To model the inner ear phenotypes in CHARGE syndrome in a human context, Nie et al. adopted a previously published human induced pluripotent stem (hiPS) cell/human ES cell-derived otic organoid model [43]. The study reported a complete loss of inner ear HC formation in the CHD7 knock-out line (CHD7^−/−) or CHD7 patient-specific missense mutation (CHD7^S834F/S834F) d70 otic organoids [44]. In contrast, the haploinsufficient/heterozygous otic organoids (CHD7^S834F/+ or CHD7^+/−) could generate HCs. To understand the molecular pathogenesis, the CHD7 mutations were created in a WA25 PAX2nGFP hESC line, which allows for the study of the transcriptome of PAX2⁺ otic progenitors from both CHD7^+/+ and CHD7^−/− d20 organoids. Single-cell RNA-sequencing (scRNA-seq) transcriptome data on those PAX2+ cells revealed a downregulation of several essential inner ear morphogenesis and developmental genes such as TBX1, LMX1A, SOX10, DLX5 and SIX1 and disruption in FGF, BMP, Notch, TGF-β and Wnt signalling pathways.

These effects on PAX2 otic progenitors were reflected in HC development. Indeed, scRNA-seq on POU4F3-nd tomato hair cells from CHD7^+/− d70 organoids showed numerous dysregulated deafness genes compared with the WT counterparts. SIX1, USH1C and STRC were downregulated, giving potential explanations for hearing loss observed in patients with CHARGE syndrome. Co-differentiating both WT and CHD7^−/− hESCs in a chimeric organoid system partially restored the expression of otherwise severely downregulated essential otic genes FBXO2, SOX10 and DLX5 but failed to generate any hair cells in the CHD7^−/− background [44]. Altogether, this study described the critical role of CHD7 in otic lineage differentiation and hair cell development and, more importantly, in an in-vitro humanised experimental model.

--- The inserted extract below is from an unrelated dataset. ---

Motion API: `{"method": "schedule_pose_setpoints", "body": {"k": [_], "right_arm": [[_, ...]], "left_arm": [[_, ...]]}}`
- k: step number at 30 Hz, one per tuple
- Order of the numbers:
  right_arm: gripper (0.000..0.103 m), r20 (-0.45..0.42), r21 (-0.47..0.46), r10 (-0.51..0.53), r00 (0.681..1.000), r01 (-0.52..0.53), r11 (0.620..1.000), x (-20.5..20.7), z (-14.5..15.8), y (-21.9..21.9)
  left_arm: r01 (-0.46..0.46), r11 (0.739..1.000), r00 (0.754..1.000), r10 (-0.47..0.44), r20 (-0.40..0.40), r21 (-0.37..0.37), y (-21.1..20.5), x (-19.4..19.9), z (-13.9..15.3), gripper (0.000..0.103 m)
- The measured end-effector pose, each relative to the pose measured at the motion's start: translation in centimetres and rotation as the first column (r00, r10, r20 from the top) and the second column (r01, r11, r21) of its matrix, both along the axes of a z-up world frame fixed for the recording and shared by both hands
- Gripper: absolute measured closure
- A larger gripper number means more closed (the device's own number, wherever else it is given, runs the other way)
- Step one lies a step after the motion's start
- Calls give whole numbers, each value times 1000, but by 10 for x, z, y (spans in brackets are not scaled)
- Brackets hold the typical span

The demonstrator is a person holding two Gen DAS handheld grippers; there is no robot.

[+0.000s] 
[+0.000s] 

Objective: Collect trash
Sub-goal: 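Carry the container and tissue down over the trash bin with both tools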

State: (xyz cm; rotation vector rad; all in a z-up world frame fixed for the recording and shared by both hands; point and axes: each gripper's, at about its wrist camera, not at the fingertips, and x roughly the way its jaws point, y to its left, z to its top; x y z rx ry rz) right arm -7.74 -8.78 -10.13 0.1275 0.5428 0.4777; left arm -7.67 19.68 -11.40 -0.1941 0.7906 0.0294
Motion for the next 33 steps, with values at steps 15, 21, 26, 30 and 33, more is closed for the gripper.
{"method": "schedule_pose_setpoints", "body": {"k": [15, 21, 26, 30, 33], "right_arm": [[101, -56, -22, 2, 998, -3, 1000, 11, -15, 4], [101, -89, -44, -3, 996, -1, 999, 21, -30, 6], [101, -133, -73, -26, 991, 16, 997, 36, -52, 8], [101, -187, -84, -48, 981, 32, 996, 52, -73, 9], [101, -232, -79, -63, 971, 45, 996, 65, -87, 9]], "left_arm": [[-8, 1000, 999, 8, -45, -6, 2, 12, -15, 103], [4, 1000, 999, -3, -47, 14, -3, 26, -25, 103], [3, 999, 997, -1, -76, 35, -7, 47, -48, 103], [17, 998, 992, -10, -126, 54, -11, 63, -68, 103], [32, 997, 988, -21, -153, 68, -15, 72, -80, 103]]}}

CHD8 is most prominently known for its association with autism spectrum disorders (ASD) [45]. CHD8 has two isoforms: CHD8L, a full-length version of the protein weighing 280 kDa, and CHD8S (Duplin), a 110 kDa protein of the NH2-terminal chromodomain region. However, the latter does not have a counterpart in humans [46]. CHD8 interacts with CHD7 and FAM124B (family with sequence similarity 124B) as a complex [47,48]. However, the functional implication of this interaction in the context of inner ear development and deafness remains elusive.

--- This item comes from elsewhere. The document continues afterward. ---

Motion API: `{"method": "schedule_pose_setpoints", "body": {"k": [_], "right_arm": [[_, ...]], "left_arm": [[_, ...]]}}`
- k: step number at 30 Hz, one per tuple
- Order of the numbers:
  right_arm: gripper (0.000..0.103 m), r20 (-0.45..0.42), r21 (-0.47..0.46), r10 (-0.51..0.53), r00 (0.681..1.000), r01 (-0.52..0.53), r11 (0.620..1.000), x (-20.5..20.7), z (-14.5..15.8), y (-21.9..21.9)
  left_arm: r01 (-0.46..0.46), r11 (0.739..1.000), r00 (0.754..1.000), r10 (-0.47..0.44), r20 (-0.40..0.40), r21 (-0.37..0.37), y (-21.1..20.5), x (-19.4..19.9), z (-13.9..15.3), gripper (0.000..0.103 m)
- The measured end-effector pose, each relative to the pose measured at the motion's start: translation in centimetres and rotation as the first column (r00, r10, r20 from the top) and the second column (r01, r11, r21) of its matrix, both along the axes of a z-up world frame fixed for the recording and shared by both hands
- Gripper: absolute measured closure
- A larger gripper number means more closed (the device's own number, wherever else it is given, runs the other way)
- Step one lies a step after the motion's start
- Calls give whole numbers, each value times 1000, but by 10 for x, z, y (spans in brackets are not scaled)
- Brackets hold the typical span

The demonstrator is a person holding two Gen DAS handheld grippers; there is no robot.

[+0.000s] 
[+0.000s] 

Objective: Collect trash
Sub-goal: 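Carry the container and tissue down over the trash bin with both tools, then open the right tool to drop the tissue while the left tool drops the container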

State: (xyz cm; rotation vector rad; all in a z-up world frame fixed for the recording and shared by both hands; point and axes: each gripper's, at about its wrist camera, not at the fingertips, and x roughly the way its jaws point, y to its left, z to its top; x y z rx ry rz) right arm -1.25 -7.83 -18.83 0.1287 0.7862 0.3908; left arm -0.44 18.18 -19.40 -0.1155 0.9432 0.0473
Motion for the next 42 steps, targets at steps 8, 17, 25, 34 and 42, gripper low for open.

Chd8 has been found in the proteome of HCs from P4–P7 organs of Corti derived from a Pou4f3-eGFP transgenic mouse model [49]. It has been suggested as a candidate deafness gene (DFNA53) with a possible functional role in HCs. In another study, RNA-seq data showed that CHD8 knock-out hES cell-derived neuroectodermal cells are enriched in genes for “inner ear morphogenesis” gene-ontology terms such as PAX8, FGF9 and MYO15A [50]. This observed increase in “inner ear” genes might arise since CHD8 has been shown to interact directly with β-catenin and be recruited to the promoter regions of numerous β-catenin-responsive genes acting as a repressor of both β-catenin and the Wnt pathway [51,52]. Several identified genes (PAX8, DLX6, FGF9) are upstream or downstream effectors of β-catenin/Wnt pathway modulation [53,54].

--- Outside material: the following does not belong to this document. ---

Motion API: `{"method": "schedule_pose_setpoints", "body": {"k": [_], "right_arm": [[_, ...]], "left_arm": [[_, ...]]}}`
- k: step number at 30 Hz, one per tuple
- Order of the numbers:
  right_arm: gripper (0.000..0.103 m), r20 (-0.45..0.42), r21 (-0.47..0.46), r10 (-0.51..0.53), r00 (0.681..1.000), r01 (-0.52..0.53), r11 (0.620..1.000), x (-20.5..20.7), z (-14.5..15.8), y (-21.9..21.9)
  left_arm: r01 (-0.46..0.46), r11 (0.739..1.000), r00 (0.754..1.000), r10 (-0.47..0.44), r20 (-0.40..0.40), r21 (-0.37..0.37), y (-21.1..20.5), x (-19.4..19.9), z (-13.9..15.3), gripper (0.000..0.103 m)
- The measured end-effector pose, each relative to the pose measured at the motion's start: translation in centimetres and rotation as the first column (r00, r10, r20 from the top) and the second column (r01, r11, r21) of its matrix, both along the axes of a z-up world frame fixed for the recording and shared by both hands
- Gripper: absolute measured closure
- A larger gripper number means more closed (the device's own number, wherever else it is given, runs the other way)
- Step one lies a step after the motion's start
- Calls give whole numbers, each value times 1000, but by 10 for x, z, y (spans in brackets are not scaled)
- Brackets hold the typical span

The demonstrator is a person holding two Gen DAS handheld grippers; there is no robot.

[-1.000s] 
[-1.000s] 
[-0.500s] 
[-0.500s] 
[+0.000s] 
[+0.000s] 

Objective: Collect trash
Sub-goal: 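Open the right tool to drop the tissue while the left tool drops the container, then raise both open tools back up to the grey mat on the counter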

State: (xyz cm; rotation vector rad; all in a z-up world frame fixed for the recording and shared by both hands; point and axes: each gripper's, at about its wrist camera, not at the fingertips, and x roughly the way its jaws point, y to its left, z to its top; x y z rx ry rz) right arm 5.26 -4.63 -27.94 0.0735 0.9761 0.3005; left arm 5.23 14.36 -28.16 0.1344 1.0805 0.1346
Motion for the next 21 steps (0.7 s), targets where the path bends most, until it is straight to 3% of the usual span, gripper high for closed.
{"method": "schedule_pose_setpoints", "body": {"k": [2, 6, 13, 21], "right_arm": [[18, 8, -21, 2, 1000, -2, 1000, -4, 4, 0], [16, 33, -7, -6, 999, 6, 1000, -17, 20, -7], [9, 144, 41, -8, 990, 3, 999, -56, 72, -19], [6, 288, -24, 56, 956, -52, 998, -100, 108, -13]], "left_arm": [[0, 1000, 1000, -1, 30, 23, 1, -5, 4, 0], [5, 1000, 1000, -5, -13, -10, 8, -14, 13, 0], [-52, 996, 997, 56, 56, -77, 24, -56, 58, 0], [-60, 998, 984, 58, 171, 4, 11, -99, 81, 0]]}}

In a recent study, the deletion of Chd8 in mice under the control of the Atoh1 promoter—expressed explicitly in HCs and spiral ganglion neurons—did not affect ABR [55]. Moreover, the development of HCs and auditory neurons seemed normal. Therefore, Chd8 does not appear to be necessary for cochlea development and hearing function in mice, while it seems essential in humans. The functional role of CHD8 in inner ear development and hearing loss remains to be established.